The Macdonald Tobacco Company (initially called McDonald Brothers and Co.), founded in 1858 by William Christopher Macdonald and his brother Augustine, converted tobacco leaf from southern U.S. suppliers to pipe and chewing tobacco in Montreal. After several acquisitions, it is now known as Japan Tobacco International (JTI), which manages flagship brands such as Benson & Hedges, Camel, Glamour, LD, Mevius, Natural American Spirit, Silk Cut, Sobranie, and Winston.

History 
The Macdonald Tobacco Company was founded in 1858 by William Christopher Macdonald and his brother Augustine. While the use of tobacco products was growing in popularity, the American Civil War afforded the fledgling company an opportunity that brought enormous financial success leading to Macdonald Brothers, emerging the preeminent tobacco company in the field in Canada. Since the northern U.S. faced a tobacco shortage due to the Civil War conflict (tobacco growers were located in the south), MacDonald Tobacco, a Canadian company, bought tobacco leaf from the Southern United States and transported it via ocean cargo vessels to Montreal. MacDonald Tobacco further processed it into a finished product, then selling to the northern U.S. tobacco-starved market.

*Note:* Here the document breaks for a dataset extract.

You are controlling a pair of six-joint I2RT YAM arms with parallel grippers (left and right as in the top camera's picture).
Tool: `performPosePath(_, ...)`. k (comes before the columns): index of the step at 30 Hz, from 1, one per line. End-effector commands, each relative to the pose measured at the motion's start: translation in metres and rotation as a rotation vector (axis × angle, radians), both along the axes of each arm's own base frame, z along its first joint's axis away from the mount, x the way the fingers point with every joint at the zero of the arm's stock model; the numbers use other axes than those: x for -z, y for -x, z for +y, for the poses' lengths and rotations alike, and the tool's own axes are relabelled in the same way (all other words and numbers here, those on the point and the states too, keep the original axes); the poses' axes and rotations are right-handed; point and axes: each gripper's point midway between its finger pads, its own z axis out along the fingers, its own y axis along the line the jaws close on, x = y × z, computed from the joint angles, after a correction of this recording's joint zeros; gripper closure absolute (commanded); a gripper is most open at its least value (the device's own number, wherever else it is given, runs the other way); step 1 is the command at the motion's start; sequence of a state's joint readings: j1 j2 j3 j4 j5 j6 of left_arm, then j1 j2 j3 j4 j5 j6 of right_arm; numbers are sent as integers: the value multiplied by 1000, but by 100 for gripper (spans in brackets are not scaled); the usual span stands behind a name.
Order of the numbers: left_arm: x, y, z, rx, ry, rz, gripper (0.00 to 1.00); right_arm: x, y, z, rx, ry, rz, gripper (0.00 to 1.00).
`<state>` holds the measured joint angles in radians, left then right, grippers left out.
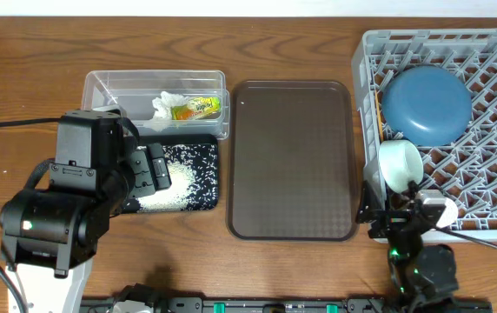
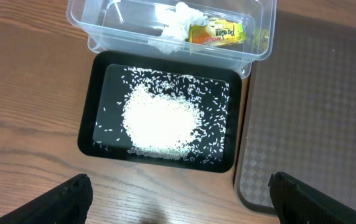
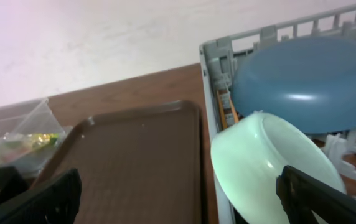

By the early 1870s, the company acquired over 500 employees. During this period, William Macdonald bought out his brother's stock position.

Deeply proud of his Scottish heritage, William C. Macdonald imprinted a Scottish Lass on the product packaging for nearly a century. Macdonald actually disliked tobacco, and upon his death in 1917, he bequeathed his company to Walter and Howard Stewart, the two sons of company manager David Stewart. Walter Stewart, now president, replaced pipe tobacco with "roll your own" cigarettes. In 1922, packaged cigarette production was added, quickly becoming the mainstay of the business. During the 1960s, David M. Stewart (1920–1984), expanded the business into the manufacturing of cigars.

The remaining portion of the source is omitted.